UNA QUESTIONE DI SCELTE MORALI

Amnesia è un titolo disturbante nel senso più genuino del termine: l’orrore spesso è mostrato solo implicitamente, quasi suggerito, e questo non fa che accrescere il senso di tensione e sgomento che accompagna il giocatore lungo tutta l’avventura. Gli scenari e la direzione artistica sono di prim’ordine: la sala delle torture del castello di Brennenburg, con i suoi abominevoli strumenti, rientra a pieno titolo nel novero degli scenari più aghiaccianti mai raffigurati nel mondo dell’intrattenimento videoludico. Ogni livello di gioco viene presentato da un flashback, la cui narrazione è affidata alle voci fuori campo di Daniel e di altri personaggi chiave della trama.

“Tra le urla dei prigionieri scendevo nella folle spirale di metallo e carne al fianco del barone, mio mentore, mentre mi descriveva minuziosamente una delle sue torture preferite: –La ruota è il perfetto esempio di tortura. Mentre giri vedi gli arti tendersi fino quasi a spezzarsi e, quando hai deciso che la vittima deve morire, basta un martello per mischiare il prigioniero con la struttura in legno. Gli ci vorranno giorni per smettere di urlare-. Con una risata cristallina mi mise in mano il pesante manico del martello in pietra.”

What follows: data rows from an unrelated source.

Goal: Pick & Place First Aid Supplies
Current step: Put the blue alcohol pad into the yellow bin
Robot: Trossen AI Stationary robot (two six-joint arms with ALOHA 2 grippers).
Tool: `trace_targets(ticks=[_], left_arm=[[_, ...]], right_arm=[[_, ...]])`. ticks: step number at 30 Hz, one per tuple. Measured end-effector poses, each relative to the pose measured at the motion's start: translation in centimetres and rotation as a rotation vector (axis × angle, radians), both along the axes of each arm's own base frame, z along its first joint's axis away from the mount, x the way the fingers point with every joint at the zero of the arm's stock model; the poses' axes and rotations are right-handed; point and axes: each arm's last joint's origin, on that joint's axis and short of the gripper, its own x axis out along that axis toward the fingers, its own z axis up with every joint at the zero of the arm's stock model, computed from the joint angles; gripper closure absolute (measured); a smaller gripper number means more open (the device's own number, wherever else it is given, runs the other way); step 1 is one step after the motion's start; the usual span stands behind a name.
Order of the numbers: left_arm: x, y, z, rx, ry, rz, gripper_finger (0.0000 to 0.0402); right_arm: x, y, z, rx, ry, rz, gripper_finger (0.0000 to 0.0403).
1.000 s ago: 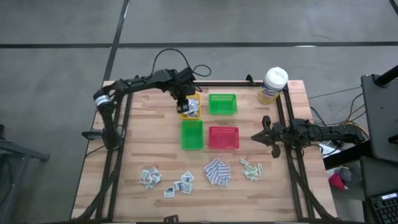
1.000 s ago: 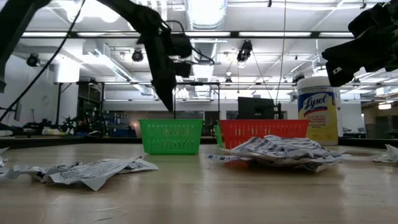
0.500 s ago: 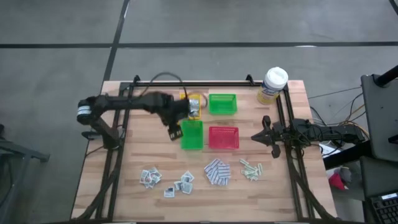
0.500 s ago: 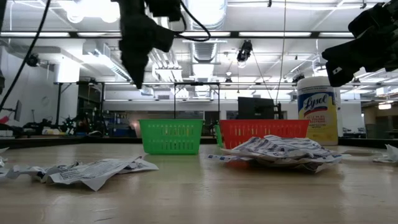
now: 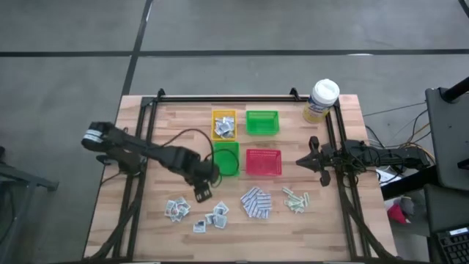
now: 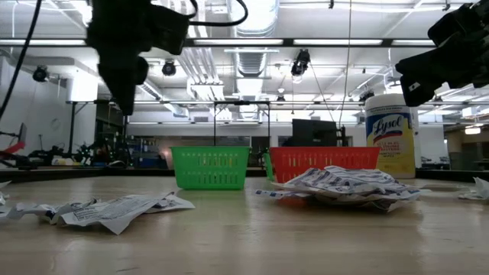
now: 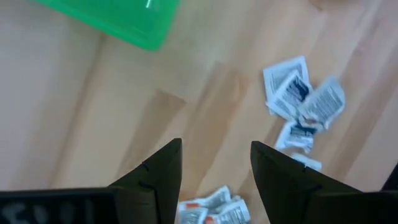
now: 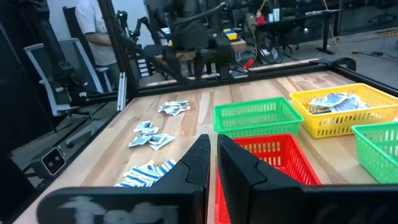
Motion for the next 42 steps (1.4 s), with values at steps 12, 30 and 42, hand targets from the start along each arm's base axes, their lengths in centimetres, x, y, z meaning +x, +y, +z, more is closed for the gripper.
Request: trace_targets(ticks=[12, 30, 42], left_arm=[[-2.3, -5.4, -2.0, -0.037, 0.023, -0.062, 0.0218], [-2.7, -11.3, -4.9, -0.095, -0.054, -0.15, 0.0219], [-2.0, -11.8, -7.6, -0.043, 0.01, -0.155, 0.0219]], right_arm=[[0.0, 0.0, 0.0, 0.0, 0.0, 0.001, 0.0374], [0.0, 0.0, 0.0, 0.0, 0.0, 0.001, 0.0374], [0.0, 0.0, 0.0, 0.0, 0.0, 0.001, 0.0374]])
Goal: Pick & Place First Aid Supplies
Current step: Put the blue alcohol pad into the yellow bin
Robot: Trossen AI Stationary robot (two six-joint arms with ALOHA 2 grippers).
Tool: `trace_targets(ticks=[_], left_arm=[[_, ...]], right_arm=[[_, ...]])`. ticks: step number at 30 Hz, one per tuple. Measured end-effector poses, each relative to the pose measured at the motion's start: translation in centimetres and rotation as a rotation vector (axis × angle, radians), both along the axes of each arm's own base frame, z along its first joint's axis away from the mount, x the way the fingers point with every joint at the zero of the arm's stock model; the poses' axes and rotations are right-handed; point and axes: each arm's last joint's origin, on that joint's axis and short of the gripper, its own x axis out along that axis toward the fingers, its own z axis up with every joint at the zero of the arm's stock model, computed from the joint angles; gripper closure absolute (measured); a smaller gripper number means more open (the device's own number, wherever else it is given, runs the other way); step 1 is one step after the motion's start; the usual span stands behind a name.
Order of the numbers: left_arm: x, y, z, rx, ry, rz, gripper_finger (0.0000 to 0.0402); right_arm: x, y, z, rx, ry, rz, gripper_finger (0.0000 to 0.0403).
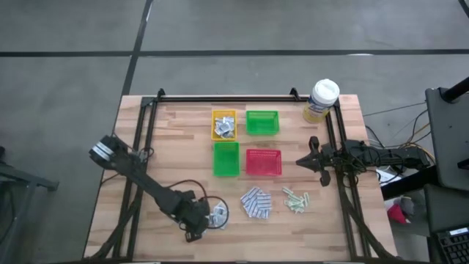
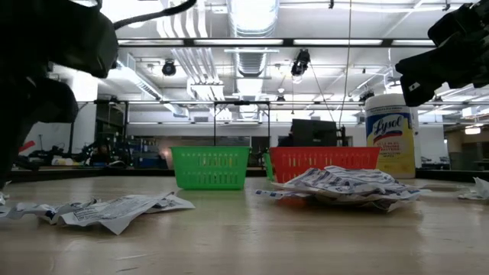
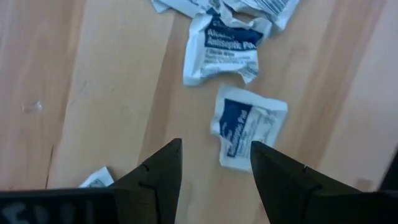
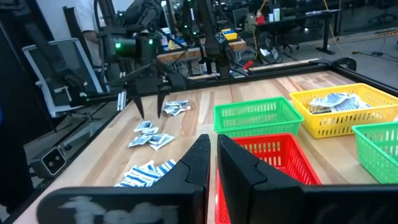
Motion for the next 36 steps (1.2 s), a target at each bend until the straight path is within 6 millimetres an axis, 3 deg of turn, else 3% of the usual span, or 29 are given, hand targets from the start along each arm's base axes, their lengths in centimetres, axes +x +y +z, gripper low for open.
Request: trace_targets(ticks=[26, 36], left_arm=[[0.6, -0.4, -1.9, 0.131, -0.027, -0.033, 0.0222], [0.5, -0.3, -1.9, 0.153, -0.021, -0.061, 0.0305]], right_arm=[[0.0, 0.0, 0.0, 0.0, 0.0, 0.0, 0.0374], [0.0, 0.0, 0.0, 0.0, 0.0, 0.0, 0.0374]])
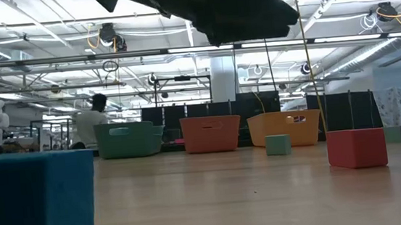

Lungo il procedere dell’avventura il giocatore dovrà fare i conti con il progressivo disvelarsi dell’oscuro passato di Daniel, che al termine della narrazione lo porrà di fronte ad una scelta morale in grado di modificare radicalmente il finale del gioco. Qualunque sia la strada che si deciderà di percorrere, la cut-scene conclusiva sarà coerente con la scelta del giocatore.

 


CONCLUSIONE

Amnesia: The Dark Descent non è un semplice survival horror in prima persona, ma un cambio di paradigma che traghetta il genere verso un orizzonte del tutto nuovo: abbandonando la frenesia dell’orrore spettacolarizzato a là Resident Evil e recuperando atmosfere e stile narrativo dei videogioci horror degli anni ’90, il titolo di Frictional Games ridona nuova linfa ad un genere che sembrava ormai non poter dire più nulla. Non un capolavoro, forse, ma sicuramente un videogioco da avere.